Ces trois compères ont contribué à changer profondément la face du rap angelino de ces dix dernières années. Sur cet album bien rempli, la panoplie de leurs styles est toujours aussi vaste et imposante, surtout lorsqu’ils réussissent à installer leurs impulsions acrobatiques, leurs refrains entêtants et leur spoken word envoûtant. Coup de théâtre est un tableau dont certaines couleurs brillent par leurs exercices alphabétiques (Dogs)… En bonus, un DVD. Un peu cheap à vrai dire et plutôt destiné au fan de base, mais voilà l’occasion d’apprécier en image ces merveilleux funambules du mot.

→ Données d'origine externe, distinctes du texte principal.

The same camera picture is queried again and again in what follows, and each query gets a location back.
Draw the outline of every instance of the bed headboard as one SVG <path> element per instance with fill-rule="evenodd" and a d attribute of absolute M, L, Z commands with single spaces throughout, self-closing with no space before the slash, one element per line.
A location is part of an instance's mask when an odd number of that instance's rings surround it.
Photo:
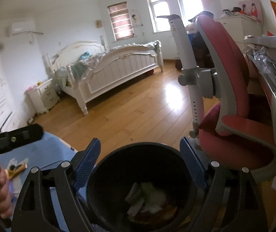
<path fill-rule="evenodd" d="M 47 54 L 51 71 L 57 71 L 60 67 L 75 63 L 79 60 L 81 55 L 87 51 L 92 55 L 96 55 L 98 53 L 104 52 L 105 49 L 102 45 L 96 43 L 96 41 L 79 41 L 70 44 L 57 55 L 55 55 L 57 58 L 54 62 L 51 61 Z"/>

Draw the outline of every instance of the finger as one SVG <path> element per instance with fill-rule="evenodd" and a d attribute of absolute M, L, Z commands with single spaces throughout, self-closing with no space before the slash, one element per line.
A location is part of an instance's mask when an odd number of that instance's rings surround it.
<path fill-rule="evenodd" d="M 11 194 L 8 193 L 6 199 L 0 201 L 0 213 L 6 212 L 11 207 Z"/>
<path fill-rule="evenodd" d="M 12 214 L 13 214 L 12 205 L 10 205 L 10 207 L 7 211 L 1 213 L 1 217 L 3 219 L 10 218 L 12 216 Z"/>
<path fill-rule="evenodd" d="M 0 170 L 0 184 L 3 186 L 6 183 L 7 180 L 7 174 L 6 171 L 1 167 Z"/>
<path fill-rule="evenodd" d="M 0 201 L 6 199 L 9 190 L 9 181 L 6 181 L 5 185 L 0 187 Z"/>

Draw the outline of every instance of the wooden floor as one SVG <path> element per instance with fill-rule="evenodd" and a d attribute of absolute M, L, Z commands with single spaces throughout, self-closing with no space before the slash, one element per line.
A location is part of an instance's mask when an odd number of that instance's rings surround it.
<path fill-rule="evenodd" d="M 165 63 L 156 69 L 87 103 L 84 116 L 76 100 L 65 96 L 36 122 L 81 151 L 92 138 L 102 144 L 99 160 L 124 145 L 153 141 L 179 148 L 180 139 L 192 129 L 192 111 L 186 87 L 178 84 L 180 71 Z M 205 99 L 208 111 L 217 101 Z"/>

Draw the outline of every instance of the black trash can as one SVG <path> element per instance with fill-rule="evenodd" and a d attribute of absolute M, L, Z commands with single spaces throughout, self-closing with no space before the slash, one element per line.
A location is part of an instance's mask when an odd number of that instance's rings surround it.
<path fill-rule="evenodd" d="M 152 182 L 173 198 L 177 213 L 156 230 L 130 222 L 125 197 L 132 185 Z M 171 232 L 189 215 L 197 188 L 179 151 L 169 146 L 142 142 L 131 144 L 106 156 L 93 170 L 86 190 L 92 217 L 109 232 Z"/>

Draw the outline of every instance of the brown window shade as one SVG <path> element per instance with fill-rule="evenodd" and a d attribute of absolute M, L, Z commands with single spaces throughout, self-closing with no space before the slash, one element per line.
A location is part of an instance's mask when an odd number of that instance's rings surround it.
<path fill-rule="evenodd" d="M 127 8 L 127 2 L 117 3 L 108 6 L 108 11 L 115 40 L 133 37 L 134 31 Z"/>

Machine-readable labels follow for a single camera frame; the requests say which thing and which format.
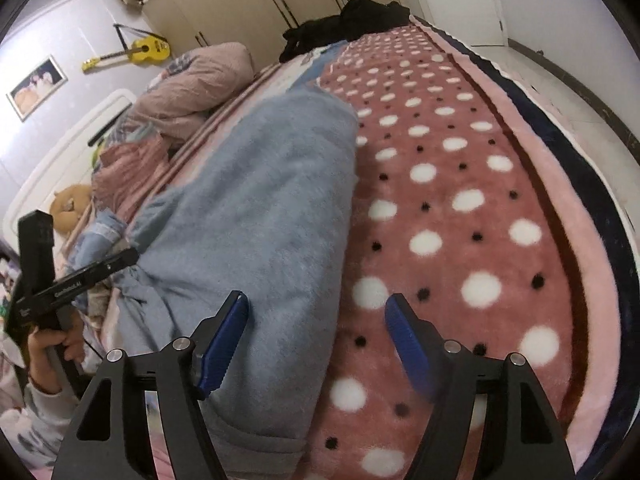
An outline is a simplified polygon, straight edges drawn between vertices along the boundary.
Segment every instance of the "framed picture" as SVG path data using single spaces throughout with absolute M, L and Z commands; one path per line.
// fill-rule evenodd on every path
M 6 96 L 18 117 L 25 120 L 47 97 L 66 82 L 66 76 L 49 56 L 20 81 Z

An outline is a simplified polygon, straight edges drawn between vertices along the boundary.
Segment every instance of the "white headboard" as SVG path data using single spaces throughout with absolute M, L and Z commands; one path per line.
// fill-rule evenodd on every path
M 90 148 L 87 142 L 135 100 L 133 92 L 116 90 L 71 128 L 38 164 L 2 220 L 2 237 L 16 252 L 18 220 L 34 209 L 49 212 L 55 192 L 73 184 L 91 183 L 95 146 Z M 58 234 L 55 237 L 57 249 L 63 240 Z

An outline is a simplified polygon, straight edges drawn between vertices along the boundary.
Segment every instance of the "gray-blue fleece blanket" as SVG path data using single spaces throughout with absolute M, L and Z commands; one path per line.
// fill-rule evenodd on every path
M 142 256 L 116 282 L 129 355 L 191 335 L 233 289 L 251 301 L 222 387 L 201 404 L 229 476 L 288 478 L 302 456 L 334 342 L 357 128 L 317 88 L 268 100 L 132 232 Z

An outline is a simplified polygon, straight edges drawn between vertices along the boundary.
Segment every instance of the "polka dot blanket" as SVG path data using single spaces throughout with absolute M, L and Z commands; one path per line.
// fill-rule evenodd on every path
M 578 478 L 594 478 L 639 391 L 636 249 L 598 170 L 523 87 L 417 21 L 349 44 L 317 84 L 357 111 L 359 180 L 337 338 L 296 478 L 407 472 L 432 407 L 385 329 L 395 292 L 476 354 L 526 355 Z

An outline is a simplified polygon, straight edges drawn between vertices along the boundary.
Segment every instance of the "sleeve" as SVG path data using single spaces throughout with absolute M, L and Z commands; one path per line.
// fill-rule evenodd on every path
M 74 397 L 47 395 L 32 384 L 25 389 L 23 410 L 0 415 L 0 429 L 29 469 L 52 467 L 74 410 Z

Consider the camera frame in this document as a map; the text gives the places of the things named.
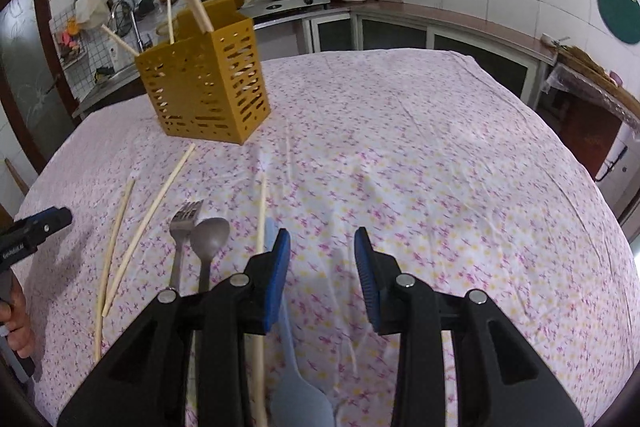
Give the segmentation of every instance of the door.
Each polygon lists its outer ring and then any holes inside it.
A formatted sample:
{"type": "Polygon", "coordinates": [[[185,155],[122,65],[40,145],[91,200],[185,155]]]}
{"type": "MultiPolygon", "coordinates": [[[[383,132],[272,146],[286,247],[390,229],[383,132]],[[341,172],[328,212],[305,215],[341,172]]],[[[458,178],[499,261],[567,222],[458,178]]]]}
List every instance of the door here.
{"type": "Polygon", "coordinates": [[[78,107],[49,20],[49,0],[0,0],[0,102],[38,173],[74,131],[78,107]]]}
{"type": "Polygon", "coordinates": [[[449,30],[430,27],[427,46],[432,50],[458,52],[473,57],[478,65],[499,84],[509,89],[524,103],[532,98],[538,61],[496,42],[449,30]]]}
{"type": "Polygon", "coordinates": [[[350,52],[355,49],[349,13],[314,17],[310,23],[314,53],[350,52]]]}
{"type": "Polygon", "coordinates": [[[427,30],[362,18],[362,48],[393,50],[427,48],[427,30]]]}

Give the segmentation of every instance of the metal screw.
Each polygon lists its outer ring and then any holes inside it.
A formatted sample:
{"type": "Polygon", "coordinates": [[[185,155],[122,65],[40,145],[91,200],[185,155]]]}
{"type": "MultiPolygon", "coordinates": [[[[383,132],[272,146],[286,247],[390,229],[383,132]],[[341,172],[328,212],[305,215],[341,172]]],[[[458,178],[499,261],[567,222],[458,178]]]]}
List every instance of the metal screw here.
{"type": "Polygon", "coordinates": [[[488,297],[482,290],[471,290],[469,292],[469,299],[471,299],[471,302],[475,302],[476,304],[484,304],[488,297]]]}
{"type": "Polygon", "coordinates": [[[244,273],[235,273],[231,276],[230,283],[231,286],[242,287],[247,286],[249,284],[249,276],[244,273]]]}
{"type": "Polygon", "coordinates": [[[401,273],[396,277],[396,284],[402,286],[402,288],[411,288],[415,284],[414,276],[408,273],[401,273]]]}
{"type": "Polygon", "coordinates": [[[176,297],[177,295],[173,290],[162,290],[158,294],[158,300],[162,302],[162,304],[171,304],[175,301],[176,297]]]}

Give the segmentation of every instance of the gas stove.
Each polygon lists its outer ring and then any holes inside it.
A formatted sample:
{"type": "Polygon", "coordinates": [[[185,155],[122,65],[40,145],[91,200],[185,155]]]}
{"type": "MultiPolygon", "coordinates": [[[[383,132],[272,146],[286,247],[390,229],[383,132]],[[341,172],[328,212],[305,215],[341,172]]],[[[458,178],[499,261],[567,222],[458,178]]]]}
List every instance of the gas stove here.
{"type": "Polygon", "coordinates": [[[329,0],[250,0],[239,12],[255,19],[328,3],[329,0]]]}

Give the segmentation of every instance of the sink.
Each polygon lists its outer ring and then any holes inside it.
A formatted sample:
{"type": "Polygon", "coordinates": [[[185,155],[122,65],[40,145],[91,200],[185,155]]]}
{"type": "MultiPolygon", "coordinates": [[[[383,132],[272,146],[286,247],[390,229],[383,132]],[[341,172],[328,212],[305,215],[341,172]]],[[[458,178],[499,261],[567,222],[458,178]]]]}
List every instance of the sink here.
{"type": "Polygon", "coordinates": [[[112,92],[126,86],[130,82],[134,81],[140,74],[135,64],[130,64],[126,68],[121,69],[111,77],[99,82],[94,88],[87,94],[82,102],[78,105],[78,108],[74,111],[73,117],[79,116],[86,112],[95,103],[111,94],[112,92]]]}

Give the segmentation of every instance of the human hand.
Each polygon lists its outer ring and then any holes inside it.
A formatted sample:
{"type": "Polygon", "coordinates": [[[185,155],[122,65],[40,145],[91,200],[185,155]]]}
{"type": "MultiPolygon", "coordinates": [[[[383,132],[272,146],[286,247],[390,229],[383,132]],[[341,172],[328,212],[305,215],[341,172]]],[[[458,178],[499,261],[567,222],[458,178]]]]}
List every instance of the human hand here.
{"type": "Polygon", "coordinates": [[[11,306],[6,302],[0,303],[0,322],[11,331],[6,338],[9,347],[26,359],[35,345],[35,336],[31,331],[31,319],[27,314],[27,301],[20,282],[11,274],[11,306]]]}

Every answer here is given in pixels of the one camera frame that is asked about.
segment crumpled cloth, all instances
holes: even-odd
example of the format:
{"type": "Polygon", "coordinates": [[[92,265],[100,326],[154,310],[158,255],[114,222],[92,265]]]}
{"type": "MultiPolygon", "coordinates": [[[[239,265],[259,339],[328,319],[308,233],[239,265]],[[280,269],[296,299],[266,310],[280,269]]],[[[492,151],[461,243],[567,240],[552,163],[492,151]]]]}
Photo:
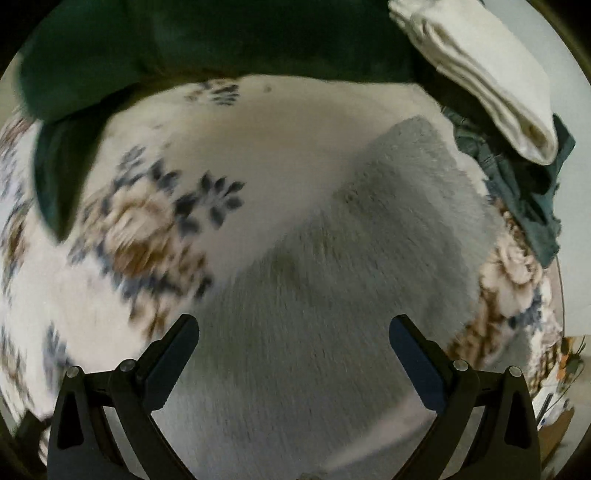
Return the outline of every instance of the crumpled cloth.
{"type": "Polygon", "coordinates": [[[443,114],[454,125],[456,144],[470,155],[488,177],[490,195],[503,201],[527,237],[527,243],[544,268],[550,266],[560,246],[560,220],[554,216],[554,195],[558,174],[573,151],[575,140],[562,120],[553,116],[558,138],[558,153],[550,165],[535,165],[524,160],[496,131],[445,106],[443,114]]]}

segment fabric fold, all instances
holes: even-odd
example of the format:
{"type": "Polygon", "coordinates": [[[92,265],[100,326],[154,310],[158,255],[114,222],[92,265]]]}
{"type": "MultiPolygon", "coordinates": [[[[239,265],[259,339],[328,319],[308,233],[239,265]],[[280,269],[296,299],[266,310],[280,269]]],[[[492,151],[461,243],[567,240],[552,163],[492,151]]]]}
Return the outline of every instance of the fabric fold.
{"type": "Polygon", "coordinates": [[[549,165],[558,142],[550,82],[478,0],[390,0],[392,19],[437,70],[475,95],[524,158],[549,165]]]}

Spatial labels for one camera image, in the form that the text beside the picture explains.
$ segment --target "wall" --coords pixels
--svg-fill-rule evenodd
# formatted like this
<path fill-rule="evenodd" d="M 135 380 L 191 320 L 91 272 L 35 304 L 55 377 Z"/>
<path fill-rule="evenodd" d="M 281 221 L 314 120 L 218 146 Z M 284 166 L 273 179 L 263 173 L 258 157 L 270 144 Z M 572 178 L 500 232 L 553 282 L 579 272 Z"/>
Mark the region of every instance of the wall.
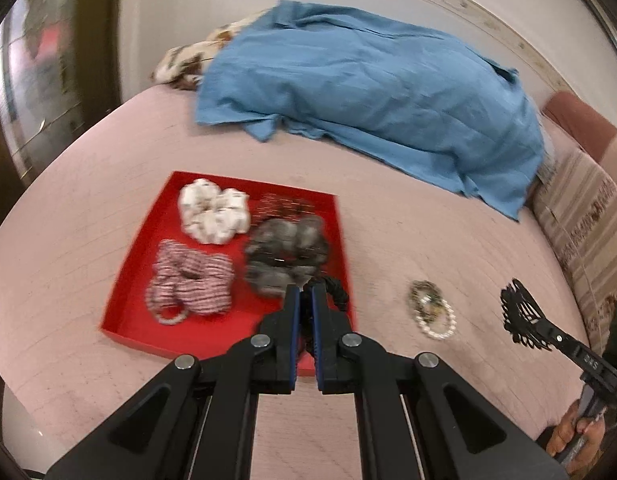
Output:
<path fill-rule="evenodd" d="M 276 1 L 122 0 L 124 99 L 150 85 L 148 74 L 167 49 L 200 41 L 212 28 Z M 577 94 L 617 124 L 617 55 L 580 0 L 467 0 L 467 8 L 448 0 L 312 1 L 360 7 L 451 32 L 502 64 L 516 66 L 525 88 L 541 104 L 559 85 L 551 84 L 523 52 L 535 48 Z M 479 6 L 492 13 L 491 19 L 473 19 L 485 13 Z M 504 24 L 519 33 L 519 46 L 511 44 Z"/>

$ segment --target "bracelet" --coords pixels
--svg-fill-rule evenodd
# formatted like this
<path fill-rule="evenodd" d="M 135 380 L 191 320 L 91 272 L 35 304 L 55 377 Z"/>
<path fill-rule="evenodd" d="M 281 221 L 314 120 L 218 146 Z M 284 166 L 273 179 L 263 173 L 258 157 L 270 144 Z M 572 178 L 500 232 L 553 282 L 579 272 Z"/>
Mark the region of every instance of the bracelet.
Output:
<path fill-rule="evenodd" d="M 431 282 L 413 282 L 409 294 L 409 303 L 413 309 L 413 315 L 422 331 L 433 339 L 446 339 L 455 333 L 457 321 L 453 309 L 442 298 L 440 289 Z M 447 319 L 446 332 L 436 332 L 430 324 L 438 319 L 442 312 Z"/>

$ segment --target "red and white striped scrunchie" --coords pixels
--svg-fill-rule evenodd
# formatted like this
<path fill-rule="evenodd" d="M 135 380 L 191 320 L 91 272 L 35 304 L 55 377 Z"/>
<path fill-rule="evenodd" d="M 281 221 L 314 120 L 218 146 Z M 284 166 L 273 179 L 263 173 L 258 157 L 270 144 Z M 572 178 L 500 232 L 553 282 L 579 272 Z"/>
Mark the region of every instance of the red and white striped scrunchie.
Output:
<path fill-rule="evenodd" d="M 175 240 L 162 240 L 153 270 L 145 300 L 160 323 L 180 323 L 189 312 L 205 315 L 230 309 L 234 271 L 226 254 L 205 254 Z M 161 315 L 163 309 L 175 305 L 182 307 L 175 317 Z"/>

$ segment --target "blue cloth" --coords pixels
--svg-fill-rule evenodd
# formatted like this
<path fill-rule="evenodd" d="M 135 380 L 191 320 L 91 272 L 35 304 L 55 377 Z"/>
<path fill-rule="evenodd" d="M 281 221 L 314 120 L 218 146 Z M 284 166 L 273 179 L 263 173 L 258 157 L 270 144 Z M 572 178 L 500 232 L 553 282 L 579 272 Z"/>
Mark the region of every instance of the blue cloth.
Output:
<path fill-rule="evenodd" d="M 283 121 L 513 219 L 543 157 L 537 110 L 516 70 L 438 30 L 290 1 L 213 60 L 196 120 L 243 123 L 262 141 Z"/>

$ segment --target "finger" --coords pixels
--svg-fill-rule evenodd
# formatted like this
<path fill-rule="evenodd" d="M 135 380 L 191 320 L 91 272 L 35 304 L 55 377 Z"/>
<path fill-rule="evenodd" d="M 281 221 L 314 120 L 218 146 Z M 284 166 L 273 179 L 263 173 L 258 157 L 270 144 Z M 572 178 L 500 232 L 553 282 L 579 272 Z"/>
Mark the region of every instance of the finger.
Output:
<path fill-rule="evenodd" d="M 579 405 L 580 405 L 579 400 L 575 400 L 574 402 L 572 402 L 569 408 L 567 409 L 567 412 L 562 417 L 562 420 L 560 421 L 560 423 L 569 421 L 571 424 L 575 424 L 575 419 L 577 418 L 577 409 L 579 408 Z"/>
<path fill-rule="evenodd" d="M 604 437 L 605 424 L 603 418 L 598 421 L 585 420 L 585 424 L 582 424 L 582 426 L 585 426 L 584 432 L 587 441 L 580 453 L 573 459 L 571 465 L 567 467 L 569 474 L 591 463 L 599 451 Z"/>
<path fill-rule="evenodd" d="M 564 442 L 571 442 L 571 440 L 575 436 L 575 429 L 573 428 L 571 424 L 560 424 L 556 428 L 556 431 L 557 431 L 558 436 Z"/>
<path fill-rule="evenodd" d="M 580 434 L 585 434 L 593 423 L 594 420 L 592 418 L 581 418 L 575 425 L 575 430 Z"/>
<path fill-rule="evenodd" d="M 562 440 L 562 438 L 557 434 L 557 428 L 553 431 L 553 436 L 549 440 L 547 444 L 547 453 L 551 456 L 555 456 L 557 453 L 562 451 L 567 444 Z"/>

La sémantique et le titre de l’album de cette petite tribu ramènent directement aux petits poèmes japonais composés d’un seul verset (les haiku). Un mot qui fâche ou qui émeut, une musique sucrée ou nerveuse. Les aficionados de Abstract Rude et autres Aceyalone ont déjà pu goûter à leur terminologie dans les opus To whom it may concern, Mood pieces ou A Book of human language, des opus disponibles uniquement en VPC sur Internet ou en import dans quelques lieux spécialisés. Cette sortie prouve que le rap indé en provenance de la Californie commence tout juste à se (dé)placer dans les bacs français. De quoi mettre un peu plus de lumière sur ces trois Mcs emblématiques et leurs nombreux cousins et compères. Citons par exemple P.E.A.C.E, qui vient de décrocher un deal avec le label des Swollen Members (Battle Axe Records) pour balancer le très honnête Megabite. Cette belle vague californienne arrive peut-être un peu trop tard sur notre territoire (l’album éponyme Haiku D’Etat a d’ailleurs été réédité sur Decon…), mais elle pose en douceur un Mikah 9 altruiste, trop peu présent dans les bacs. Signes du temps, ses impulsions virtuoses et ses phrases catchy (Transitions & Eras, un des plus beaux titres de l’album) se déplacent sur des rythmiques et des ambiances minimalistes (la bombe Mike, Aaron & Eddie), exécutées de main de maître par Fat Jack. En revanche, Mikah Nine devrait éviter de toucher aux machines, ou au moins prendre un peu l’exemple des poutres rythmiques déposées par Fat Jack…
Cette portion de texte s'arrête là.